Could you write out the listing below again, exactly?
======== Data shown
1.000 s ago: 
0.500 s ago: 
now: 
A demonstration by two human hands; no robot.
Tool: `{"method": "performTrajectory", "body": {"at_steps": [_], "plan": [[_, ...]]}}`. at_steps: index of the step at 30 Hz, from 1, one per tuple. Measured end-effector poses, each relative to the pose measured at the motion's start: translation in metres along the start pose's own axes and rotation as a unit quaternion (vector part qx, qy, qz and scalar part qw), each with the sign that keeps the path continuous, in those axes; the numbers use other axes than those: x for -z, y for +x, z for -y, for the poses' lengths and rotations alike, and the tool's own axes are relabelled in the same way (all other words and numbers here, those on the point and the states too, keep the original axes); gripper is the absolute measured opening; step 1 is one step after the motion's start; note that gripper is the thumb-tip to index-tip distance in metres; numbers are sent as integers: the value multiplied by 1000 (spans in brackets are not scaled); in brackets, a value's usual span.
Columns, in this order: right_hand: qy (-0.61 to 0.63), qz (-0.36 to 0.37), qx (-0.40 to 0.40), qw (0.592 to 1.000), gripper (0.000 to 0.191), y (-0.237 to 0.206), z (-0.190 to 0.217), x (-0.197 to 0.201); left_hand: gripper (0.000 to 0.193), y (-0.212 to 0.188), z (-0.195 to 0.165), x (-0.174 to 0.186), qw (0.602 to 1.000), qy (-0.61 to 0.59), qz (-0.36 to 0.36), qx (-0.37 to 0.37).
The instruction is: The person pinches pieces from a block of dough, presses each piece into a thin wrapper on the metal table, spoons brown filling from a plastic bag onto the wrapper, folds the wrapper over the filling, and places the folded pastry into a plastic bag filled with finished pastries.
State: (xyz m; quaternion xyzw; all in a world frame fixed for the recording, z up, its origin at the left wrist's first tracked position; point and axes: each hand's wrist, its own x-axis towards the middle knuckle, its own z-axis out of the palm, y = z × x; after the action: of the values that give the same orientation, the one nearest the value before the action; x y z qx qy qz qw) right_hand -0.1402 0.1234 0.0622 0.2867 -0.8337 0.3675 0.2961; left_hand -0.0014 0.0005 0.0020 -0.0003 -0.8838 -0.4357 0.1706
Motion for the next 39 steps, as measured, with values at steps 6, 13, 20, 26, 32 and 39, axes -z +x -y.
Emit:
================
Response for this exercise
1.000 s ago: 
0.500 s ago: 
now: 
A demonstration by two human hands; no robot.
Tool: `{"method": "performTrajectory", "body": {"at_steps": [_], "plan": [[_, ...]]}}`. at_steps: index of the step at 30 Hz, from 1, one per tuple. Measured end-effector poses, each relative to the pose measured at the motion's start: translation in metres along the start pose's own axes and rotation as a unit quaternion (vector part qx, qy, qz and scalar part qw), each with the sign that keeps the path continuous, in those axes; the numbers use other axes than those: x for -z, y for +x, z for -y, for the poses' lengths and rotations alike, and the tool's own axes are relabelled in the same way (all other words and numbers here, those on the point and the states too, keep the original axes); gripper is the absolute measured opening; step 1 is one step after the motion's start; note that gripper is the thumb-tip to index-tip distance in metres; numbers are sent as integers: the value multiplied by 1000 (spans in brackets are not scaled); in brackets, a value's usual span.
Columns, in this order: right_hand: qy (-0.61 to 0.63), qz (-0.36 to 0.37), qx (-0.40 to 0.40), qw (0.592 to 1.000), gripper (0.000 to 0.191), y (-0.237 to 0.206), z (-0.190 to 0.217), x (-0.197 to 0.201); left_hand: gripper (0.000 to 0.193), y (-0.212 to 0.188), z (-0.195 to 0.165), x (-0.174 to 0.186), qw (0.602 to 1.000), qy (-0.61 to 0.59), qz (-0.36 to 0.36), qx (-0.37 to 0.37).
The instruction is: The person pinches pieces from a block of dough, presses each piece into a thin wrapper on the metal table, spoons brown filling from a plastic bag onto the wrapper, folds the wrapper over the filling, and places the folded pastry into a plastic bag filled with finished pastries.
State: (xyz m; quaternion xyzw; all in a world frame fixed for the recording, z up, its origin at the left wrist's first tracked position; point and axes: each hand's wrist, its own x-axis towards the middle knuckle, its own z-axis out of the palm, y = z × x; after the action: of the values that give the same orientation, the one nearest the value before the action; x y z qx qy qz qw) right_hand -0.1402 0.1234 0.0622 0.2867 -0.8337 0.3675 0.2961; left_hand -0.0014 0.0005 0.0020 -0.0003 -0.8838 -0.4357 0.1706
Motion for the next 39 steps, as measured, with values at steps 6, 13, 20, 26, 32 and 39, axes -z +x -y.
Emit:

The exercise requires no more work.